Return the entries below verbatim. Pictures stay out.
═════ INPUT RECORDS
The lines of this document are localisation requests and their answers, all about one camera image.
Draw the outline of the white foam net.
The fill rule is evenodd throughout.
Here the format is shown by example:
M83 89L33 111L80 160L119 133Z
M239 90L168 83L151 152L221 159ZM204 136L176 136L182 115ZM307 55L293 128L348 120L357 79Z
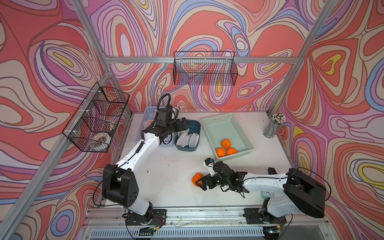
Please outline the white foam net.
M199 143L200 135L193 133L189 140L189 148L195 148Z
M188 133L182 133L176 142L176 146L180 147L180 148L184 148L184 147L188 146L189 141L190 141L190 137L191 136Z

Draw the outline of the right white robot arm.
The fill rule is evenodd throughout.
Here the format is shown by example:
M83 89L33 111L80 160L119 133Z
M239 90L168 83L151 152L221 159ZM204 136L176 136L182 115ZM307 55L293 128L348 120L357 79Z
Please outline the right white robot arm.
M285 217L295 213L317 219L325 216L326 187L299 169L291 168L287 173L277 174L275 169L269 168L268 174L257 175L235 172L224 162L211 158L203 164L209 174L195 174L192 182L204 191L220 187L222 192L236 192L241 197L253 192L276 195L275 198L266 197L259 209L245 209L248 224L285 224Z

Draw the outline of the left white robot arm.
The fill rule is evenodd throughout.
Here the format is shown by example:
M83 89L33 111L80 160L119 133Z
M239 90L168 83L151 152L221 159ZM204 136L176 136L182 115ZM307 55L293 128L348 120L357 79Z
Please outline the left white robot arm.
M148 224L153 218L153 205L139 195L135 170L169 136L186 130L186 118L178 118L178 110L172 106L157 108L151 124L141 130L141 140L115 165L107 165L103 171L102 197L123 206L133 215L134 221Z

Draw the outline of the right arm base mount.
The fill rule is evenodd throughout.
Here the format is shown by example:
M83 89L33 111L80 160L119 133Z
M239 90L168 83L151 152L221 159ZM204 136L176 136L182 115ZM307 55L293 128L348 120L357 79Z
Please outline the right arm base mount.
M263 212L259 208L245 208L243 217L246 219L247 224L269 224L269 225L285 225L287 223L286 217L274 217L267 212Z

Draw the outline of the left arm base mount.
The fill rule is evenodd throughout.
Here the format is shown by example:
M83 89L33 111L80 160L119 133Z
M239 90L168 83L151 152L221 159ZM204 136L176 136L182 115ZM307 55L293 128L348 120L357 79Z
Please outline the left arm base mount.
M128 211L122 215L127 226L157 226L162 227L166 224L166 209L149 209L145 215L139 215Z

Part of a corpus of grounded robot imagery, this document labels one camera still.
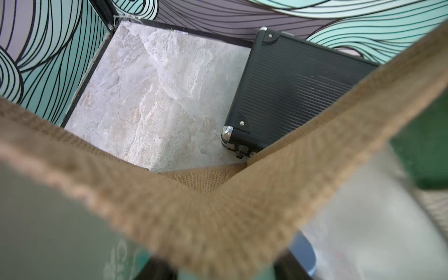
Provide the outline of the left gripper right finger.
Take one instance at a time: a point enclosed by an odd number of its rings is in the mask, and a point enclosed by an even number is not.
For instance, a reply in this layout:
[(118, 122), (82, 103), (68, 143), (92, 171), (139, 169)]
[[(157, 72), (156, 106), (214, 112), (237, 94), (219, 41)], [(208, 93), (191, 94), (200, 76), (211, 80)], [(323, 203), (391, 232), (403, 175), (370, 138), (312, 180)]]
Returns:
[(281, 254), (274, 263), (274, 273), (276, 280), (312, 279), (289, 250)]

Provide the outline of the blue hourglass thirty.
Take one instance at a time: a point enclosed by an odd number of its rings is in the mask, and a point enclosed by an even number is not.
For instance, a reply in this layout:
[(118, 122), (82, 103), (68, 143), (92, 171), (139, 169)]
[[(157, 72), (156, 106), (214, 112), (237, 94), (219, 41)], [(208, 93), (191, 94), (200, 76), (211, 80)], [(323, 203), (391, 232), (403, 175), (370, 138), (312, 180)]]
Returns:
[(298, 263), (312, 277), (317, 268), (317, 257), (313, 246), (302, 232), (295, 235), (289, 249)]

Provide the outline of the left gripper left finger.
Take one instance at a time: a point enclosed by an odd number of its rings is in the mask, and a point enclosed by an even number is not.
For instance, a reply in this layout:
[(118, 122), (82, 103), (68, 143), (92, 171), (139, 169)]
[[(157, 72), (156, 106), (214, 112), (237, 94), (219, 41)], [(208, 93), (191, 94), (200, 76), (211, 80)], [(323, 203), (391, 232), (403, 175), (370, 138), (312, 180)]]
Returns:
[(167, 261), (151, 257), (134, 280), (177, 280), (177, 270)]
══════════
**RESPONSE TO THE EXERCISE**
The lines of this document are localisation requests and their answers, all about one camera image.
Draw the outline of the white foam net.
The fill rule is evenodd throughout.
Here the format is shown by example:
M83 89L33 111L80 160L119 133Z
M239 90L168 83L151 152L221 159ZM204 136L176 136L182 115ZM307 55L293 128L348 120L357 79Z
Please outline the white foam net.
M199 143L200 135L193 133L189 140L189 148L195 148Z
M188 133L182 133L176 142L176 146L180 147L180 148L184 148L184 147L188 146L189 141L190 141L190 137L191 136Z

Draw the outline of the right white robot arm.
The fill rule is evenodd throughout.
Here the format is shown by example:
M83 89L33 111L80 160L119 133Z
M239 90L168 83L151 152L221 159ZM204 136L176 136L182 115ZM307 55L293 128L348 120L357 79Z
Please outline the right white robot arm.
M285 217L295 213L317 219L325 216L326 187L299 169L291 168L287 173L277 174L275 169L269 168L268 174L257 175L235 172L224 162L211 158L203 164L209 174L195 174L192 182L204 191L220 187L222 192L236 192L241 197L253 192L276 195L275 198L266 197L259 209L245 209L248 224L285 224Z

Draw the outline of the left white robot arm.
The fill rule is evenodd throughout.
Here the format is shown by example:
M83 89L33 111L80 160L119 133Z
M239 90L168 83L151 152L221 159ZM204 136L176 136L182 115ZM307 55L293 128L348 120L357 79Z
Please outline the left white robot arm.
M148 224L153 218L153 205L139 195L135 170L169 136L186 130L186 118L178 118L178 110L172 106L157 108L151 124L141 130L141 140L115 165L107 165L103 171L102 197L123 206L133 215L134 221Z

Draw the outline of the right arm base mount.
The fill rule is evenodd throughout.
Here the format is shown by example:
M83 89L33 111L80 160L119 133Z
M239 90L168 83L151 152L221 159ZM204 136L176 136L182 115ZM307 55L293 128L348 120L357 79Z
Please outline the right arm base mount.
M263 212L259 208L245 208L243 217L246 219L247 224L269 224L269 225L285 225L287 223L286 217L274 217L267 212Z

Draw the outline of the left arm base mount.
The fill rule is evenodd throughout.
Here the format is shown by example:
M83 89L33 111L80 160L119 133Z
M239 90L168 83L151 152L221 159ZM204 136L176 136L182 115ZM307 55L293 128L348 120L357 79Z
Please outline the left arm base mount.
M128 211L122 215L127 226L157 226L162 227L166 224L166 209L149 209L145 215L139 215Z

Part of a corpus of grounded robot imagery, this document labels one camera still.
Provide the outline of the left gripper right finger.
Take one instance at a time: a point enclosed by an odd number of its rings is in the mask, and a point enclosed by an even number is not.
For instance, a reply in this layout:
[(118, 122), (82, 103), (68, 143), (92, 171), (139, 169)]
[[(157, 72), (156, 106), (214, 112), (237, 94), (219, 41)], [(208, 93), (191, 94), (200, 76), (211, 80)], [(323, 203), (391, 232), (403, 175), (370, 138), (312, 180)]]
Returns:
[(281, 254), (274, 263), (274, 273), (276, 280), (312, 279), (289, 250)]

Provide the outline of the blue hourglass thirty.
Take one instance at a time: a point enclosed by an odd number of its rings is in the mask, and a point enclosed by an even number is not.
For instance, a reply in this layout:
[(118, 122), (82, 103), (68, 143), (92, 171), (139, 169)]
[[(157, 72), (156, 106), (214, 112), (237, 94), (219, 41)], [(208, 93), (191, 94), (200, 76), (211, 80)], [(323, 203), (391, 232), (403, 175), (370, 138), (312, 180)]]
Returns:
[(298, 263), (312, 277), (317, 268), (317, 257), (313, 246), (302, 232), (295, 235), (289, 249)]

Provide the outline of the left gripper left finger.
Take one instance at a time: a point enclosed by an odd number of its rings is in the mask, and a point enclosed by an even number is not.
For instance, a reply in this layout:
[(118, 122), (82, 103), (68, 143), (92, 171), (139, 169)]
[[(157, 72), (156, 106), (214, 112), (237, 94), (219, 41)], [(208, 93), (191, 94), (200, 76), (211, 80)], [(323, 203), (391, 232), (403, 175), (370, 138), (312, 180)]]
Returns:
[(167, 261), (151, 257), (134, 280), (177, 280), (177, 270)]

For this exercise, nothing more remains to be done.